Answer: A 1031 exchange is a tax maneuver that allows owners of business or investment property to swap the real estate they have with another property, a transaction that can defer (but not necessarily eliminate) capital gains taxes.
It’s questionable whether your in-laws’ home would qualify as business or investment property, said Mark Luscombe, principal federal tax analyst for tax research firm CCH.
“Were the parents paying rent to the children after the title was passed to the children? If the kids owned the property and the parents were living there without paying rent, I do not think that would constitute investment property,” Luscombe said. “Perhaps if the parents were still paying upkeep expenses and real estate taxes, that might approach the equivalence of rent.”
If there’s a chance the property might qualify, your wife should consult a tax pro experienced with 1031 exchanges for details. Otherwise, she’ll need to write some good-sized checks to the tax authorities. Currently the federal capital gains tax rate is a maximum of 15%, although it will rise to 20% on Jan. 1 if Congress doesn’t reach a compromise on the so-called fiscal cliff. Add to that any state or local taxes on capital gains.
You may think of these taxes as a small price to pay compared with the risk of owning a piece of rental property. Your wife may have another concern that she has not voiced, however: She may not want this legacy from her parents to disappear into the general family budget. She may feel an obligation to preserve and try to grow the money, rather than sinking it into home improvements and other consumption. Legally, gifts and inheritances are considered separate property owned only by the spouse to whom they were given, even in community property states where most other assets are considered jointly owned.

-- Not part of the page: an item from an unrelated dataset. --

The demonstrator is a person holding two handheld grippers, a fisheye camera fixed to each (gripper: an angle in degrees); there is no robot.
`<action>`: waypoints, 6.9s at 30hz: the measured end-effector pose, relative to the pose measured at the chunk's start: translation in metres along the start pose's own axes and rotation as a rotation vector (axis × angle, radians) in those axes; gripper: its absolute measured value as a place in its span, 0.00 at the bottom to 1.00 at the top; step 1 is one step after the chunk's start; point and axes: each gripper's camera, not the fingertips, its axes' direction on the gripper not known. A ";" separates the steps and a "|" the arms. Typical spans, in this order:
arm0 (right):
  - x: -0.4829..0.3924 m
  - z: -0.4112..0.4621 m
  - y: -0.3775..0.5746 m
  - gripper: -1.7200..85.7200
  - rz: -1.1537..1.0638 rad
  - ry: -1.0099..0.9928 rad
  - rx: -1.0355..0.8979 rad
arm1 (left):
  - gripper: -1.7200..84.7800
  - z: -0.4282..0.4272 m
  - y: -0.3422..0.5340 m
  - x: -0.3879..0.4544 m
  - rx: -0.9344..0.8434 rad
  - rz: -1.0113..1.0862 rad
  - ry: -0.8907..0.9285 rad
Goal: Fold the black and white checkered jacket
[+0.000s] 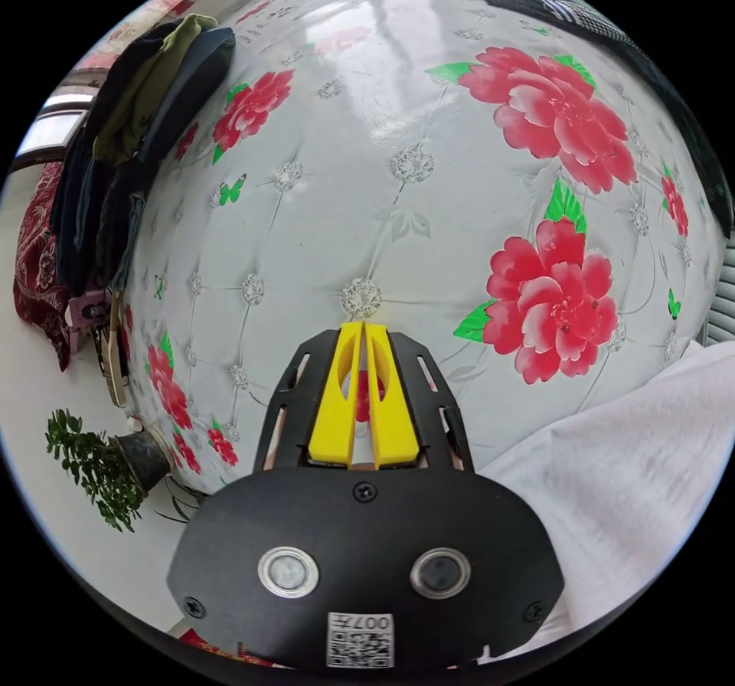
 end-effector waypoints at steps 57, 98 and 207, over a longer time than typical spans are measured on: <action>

If she wants to keep this money separate, in other words, that’s her right. It would be nice if she carved out a small chunk for family consumption, but she’s under no obligation to do so. If a 1031 exchange isn’t possible or feasible, then she could consult a fee-only planner about other ways to invest the money for the future.

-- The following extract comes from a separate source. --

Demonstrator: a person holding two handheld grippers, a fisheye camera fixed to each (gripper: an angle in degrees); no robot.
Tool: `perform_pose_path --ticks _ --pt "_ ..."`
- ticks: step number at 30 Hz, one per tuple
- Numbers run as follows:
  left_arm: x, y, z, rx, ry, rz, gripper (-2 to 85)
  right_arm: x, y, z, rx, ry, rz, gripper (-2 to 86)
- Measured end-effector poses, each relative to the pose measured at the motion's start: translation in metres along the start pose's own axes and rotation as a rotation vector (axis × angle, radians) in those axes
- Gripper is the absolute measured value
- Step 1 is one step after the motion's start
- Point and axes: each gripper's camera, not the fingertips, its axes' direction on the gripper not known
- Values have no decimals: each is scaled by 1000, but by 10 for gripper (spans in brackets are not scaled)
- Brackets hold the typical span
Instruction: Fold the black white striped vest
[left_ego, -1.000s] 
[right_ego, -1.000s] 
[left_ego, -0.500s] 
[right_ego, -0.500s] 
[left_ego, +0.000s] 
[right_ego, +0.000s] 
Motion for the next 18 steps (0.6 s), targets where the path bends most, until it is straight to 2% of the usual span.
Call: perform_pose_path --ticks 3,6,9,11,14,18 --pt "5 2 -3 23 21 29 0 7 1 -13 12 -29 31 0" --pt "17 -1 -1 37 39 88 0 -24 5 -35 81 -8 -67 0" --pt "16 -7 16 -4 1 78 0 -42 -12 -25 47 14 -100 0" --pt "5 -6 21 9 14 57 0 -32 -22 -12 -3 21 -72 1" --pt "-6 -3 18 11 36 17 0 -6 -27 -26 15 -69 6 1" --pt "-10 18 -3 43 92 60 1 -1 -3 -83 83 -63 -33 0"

By the way, it needs to be said: This tax bill was avoidable. If your in-laws had, instead of gifting the property, waited and bequeathed it at their deaths, the home would have received a so-called step-up in tax basis. Such a step-up in effect eliminates the need to pay capital gains taxes on any home price appreciation that occurred during the parents’ lives. Any parent thinking of adding a child’s name to a real estate deed should first consult an estate planning attorney to understand the ramifications, since gifting property this way can be an expensive mistake.